**Exercise requirements**
Beginning with the first line of the data below, reproduce every line unchanged, ending with the line that holds "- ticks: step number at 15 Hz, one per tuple".

**Provided material**
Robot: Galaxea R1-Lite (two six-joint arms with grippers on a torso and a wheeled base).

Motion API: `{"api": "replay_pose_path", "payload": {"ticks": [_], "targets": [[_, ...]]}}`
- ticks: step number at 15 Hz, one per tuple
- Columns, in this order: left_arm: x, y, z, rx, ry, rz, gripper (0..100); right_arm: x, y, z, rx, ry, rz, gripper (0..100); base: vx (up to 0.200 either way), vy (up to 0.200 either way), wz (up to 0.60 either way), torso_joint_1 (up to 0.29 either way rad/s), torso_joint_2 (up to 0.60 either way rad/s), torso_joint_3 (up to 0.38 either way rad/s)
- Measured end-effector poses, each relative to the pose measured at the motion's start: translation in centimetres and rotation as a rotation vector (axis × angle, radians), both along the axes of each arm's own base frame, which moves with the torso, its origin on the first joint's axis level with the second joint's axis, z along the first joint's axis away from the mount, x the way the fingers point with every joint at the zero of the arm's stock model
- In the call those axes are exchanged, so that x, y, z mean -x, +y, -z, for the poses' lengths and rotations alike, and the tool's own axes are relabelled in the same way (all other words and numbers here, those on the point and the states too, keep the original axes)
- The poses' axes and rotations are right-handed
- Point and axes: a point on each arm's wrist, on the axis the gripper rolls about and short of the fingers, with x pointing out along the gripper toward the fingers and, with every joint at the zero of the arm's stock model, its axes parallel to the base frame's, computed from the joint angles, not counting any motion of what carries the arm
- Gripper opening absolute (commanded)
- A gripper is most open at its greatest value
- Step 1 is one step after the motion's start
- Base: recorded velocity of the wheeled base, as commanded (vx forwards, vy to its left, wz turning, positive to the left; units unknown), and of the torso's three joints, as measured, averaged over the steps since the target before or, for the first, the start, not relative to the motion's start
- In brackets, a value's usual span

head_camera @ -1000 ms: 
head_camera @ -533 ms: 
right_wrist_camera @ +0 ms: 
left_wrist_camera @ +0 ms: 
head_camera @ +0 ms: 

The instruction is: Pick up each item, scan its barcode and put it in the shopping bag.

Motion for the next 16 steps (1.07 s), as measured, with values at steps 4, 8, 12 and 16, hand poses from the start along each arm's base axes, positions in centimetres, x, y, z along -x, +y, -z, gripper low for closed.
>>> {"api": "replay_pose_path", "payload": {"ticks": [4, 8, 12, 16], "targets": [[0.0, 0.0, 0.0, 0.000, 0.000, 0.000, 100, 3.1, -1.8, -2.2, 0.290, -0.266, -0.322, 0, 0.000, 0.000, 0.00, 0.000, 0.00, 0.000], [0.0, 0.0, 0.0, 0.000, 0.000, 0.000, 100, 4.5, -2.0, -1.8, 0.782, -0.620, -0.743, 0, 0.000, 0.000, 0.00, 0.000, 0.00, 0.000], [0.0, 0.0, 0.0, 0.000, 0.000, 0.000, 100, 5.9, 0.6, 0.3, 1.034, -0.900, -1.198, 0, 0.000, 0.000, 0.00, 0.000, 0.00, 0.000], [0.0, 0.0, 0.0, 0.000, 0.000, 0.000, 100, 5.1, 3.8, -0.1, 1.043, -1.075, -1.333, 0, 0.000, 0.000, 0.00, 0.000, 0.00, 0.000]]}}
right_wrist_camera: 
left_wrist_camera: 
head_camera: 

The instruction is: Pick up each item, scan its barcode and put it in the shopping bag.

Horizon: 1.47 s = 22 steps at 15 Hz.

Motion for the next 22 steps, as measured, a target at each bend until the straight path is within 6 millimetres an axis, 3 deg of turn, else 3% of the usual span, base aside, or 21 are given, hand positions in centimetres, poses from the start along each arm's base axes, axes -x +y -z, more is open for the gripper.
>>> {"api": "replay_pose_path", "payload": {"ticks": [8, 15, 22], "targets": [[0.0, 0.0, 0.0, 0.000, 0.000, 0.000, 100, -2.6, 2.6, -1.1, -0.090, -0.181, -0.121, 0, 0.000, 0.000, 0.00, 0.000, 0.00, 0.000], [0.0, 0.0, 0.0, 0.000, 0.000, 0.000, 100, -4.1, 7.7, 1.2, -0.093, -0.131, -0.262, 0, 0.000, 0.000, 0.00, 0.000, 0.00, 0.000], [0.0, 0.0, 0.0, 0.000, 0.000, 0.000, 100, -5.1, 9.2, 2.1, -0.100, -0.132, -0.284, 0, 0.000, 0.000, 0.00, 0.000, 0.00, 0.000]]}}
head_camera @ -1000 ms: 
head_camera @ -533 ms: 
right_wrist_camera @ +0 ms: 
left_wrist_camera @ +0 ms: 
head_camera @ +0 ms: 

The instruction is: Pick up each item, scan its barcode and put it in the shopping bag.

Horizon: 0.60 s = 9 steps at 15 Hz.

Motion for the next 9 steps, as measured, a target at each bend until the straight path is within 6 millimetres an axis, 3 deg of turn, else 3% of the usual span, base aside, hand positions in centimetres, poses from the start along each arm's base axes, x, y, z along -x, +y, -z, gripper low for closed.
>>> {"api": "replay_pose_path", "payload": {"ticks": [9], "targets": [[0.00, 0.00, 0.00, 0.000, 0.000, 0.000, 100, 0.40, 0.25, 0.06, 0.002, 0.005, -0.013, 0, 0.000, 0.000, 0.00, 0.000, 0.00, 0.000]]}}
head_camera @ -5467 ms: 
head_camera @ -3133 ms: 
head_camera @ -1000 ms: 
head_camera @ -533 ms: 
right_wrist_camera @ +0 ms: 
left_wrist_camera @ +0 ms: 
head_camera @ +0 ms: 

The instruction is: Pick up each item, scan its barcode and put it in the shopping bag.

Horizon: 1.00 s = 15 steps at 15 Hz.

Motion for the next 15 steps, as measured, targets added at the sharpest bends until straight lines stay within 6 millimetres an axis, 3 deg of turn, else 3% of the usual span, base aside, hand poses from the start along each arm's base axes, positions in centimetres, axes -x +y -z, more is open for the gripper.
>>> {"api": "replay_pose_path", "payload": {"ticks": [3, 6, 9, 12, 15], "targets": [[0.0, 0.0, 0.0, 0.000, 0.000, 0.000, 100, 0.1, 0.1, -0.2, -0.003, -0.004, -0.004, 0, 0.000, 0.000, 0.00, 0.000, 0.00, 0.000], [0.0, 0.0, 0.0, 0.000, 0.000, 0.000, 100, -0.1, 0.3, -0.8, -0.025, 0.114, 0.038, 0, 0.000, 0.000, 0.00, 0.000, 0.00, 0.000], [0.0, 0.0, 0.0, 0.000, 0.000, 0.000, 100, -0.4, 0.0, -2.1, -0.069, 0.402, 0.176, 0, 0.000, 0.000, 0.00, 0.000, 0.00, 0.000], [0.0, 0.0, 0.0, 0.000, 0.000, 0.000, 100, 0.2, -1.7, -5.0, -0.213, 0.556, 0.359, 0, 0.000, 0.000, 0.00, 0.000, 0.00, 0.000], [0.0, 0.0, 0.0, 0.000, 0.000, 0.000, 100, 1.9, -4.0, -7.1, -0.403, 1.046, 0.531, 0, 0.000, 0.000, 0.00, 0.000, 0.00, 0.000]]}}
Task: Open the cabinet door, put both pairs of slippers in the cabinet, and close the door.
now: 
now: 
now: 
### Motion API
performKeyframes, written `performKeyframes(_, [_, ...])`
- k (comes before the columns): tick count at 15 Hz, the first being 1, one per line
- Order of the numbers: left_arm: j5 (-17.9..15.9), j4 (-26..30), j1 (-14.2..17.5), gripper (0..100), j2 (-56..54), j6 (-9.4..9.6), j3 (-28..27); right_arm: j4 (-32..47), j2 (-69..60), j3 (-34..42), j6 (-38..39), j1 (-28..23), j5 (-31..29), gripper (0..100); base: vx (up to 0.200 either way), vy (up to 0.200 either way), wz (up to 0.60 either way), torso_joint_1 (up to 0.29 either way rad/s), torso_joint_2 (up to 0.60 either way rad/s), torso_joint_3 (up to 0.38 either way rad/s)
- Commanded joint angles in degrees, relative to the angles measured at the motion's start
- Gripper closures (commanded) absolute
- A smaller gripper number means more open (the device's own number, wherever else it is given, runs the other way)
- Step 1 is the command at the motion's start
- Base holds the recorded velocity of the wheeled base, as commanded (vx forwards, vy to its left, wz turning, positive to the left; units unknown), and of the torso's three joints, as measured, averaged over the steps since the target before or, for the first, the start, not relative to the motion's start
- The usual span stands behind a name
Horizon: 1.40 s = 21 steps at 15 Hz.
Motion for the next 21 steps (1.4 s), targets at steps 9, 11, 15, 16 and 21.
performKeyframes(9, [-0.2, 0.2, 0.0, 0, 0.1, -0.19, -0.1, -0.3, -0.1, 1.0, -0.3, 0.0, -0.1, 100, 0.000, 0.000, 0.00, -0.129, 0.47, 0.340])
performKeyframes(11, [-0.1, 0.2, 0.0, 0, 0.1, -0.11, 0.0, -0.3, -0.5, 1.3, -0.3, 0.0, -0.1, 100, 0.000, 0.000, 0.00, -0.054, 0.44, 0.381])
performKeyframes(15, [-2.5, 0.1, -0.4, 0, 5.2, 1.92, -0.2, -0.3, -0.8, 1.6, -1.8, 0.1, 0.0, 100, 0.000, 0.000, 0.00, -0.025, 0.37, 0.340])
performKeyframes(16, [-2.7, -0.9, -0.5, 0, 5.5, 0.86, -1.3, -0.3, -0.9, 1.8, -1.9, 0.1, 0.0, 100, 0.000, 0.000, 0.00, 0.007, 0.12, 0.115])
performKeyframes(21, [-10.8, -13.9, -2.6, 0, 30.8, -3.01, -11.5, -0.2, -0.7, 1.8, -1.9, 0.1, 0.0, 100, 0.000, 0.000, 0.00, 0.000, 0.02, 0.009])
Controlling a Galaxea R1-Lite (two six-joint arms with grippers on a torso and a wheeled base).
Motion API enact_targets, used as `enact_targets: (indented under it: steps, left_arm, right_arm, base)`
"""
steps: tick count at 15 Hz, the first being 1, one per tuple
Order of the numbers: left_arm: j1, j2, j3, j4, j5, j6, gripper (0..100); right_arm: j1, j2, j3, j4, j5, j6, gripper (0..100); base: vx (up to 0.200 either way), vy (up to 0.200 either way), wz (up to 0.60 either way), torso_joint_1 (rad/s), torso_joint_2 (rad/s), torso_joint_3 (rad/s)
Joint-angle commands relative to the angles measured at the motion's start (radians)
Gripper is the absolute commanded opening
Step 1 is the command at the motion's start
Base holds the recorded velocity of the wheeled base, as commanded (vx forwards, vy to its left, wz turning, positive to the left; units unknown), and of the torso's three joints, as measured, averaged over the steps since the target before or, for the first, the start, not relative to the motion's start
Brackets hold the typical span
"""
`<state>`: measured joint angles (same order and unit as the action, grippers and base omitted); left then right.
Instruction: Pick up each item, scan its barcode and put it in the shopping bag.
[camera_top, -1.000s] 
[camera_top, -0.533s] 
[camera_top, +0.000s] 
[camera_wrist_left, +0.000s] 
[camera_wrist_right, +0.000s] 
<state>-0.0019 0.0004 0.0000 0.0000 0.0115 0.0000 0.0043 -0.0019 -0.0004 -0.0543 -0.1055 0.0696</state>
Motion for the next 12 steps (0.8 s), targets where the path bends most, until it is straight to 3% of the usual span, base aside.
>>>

**Written solution**
Robot: Galaxea R1-Lite (two six-joint arms with grippers on a torso and a wheeled base).

Motion API: `{"api": "replay_pose_path", "payload": {"ticks": [_], "targets": [[_, ...]]}}`
- ticks: step number at 15 Hz, one per tuple

What the exercise asked for is now complete.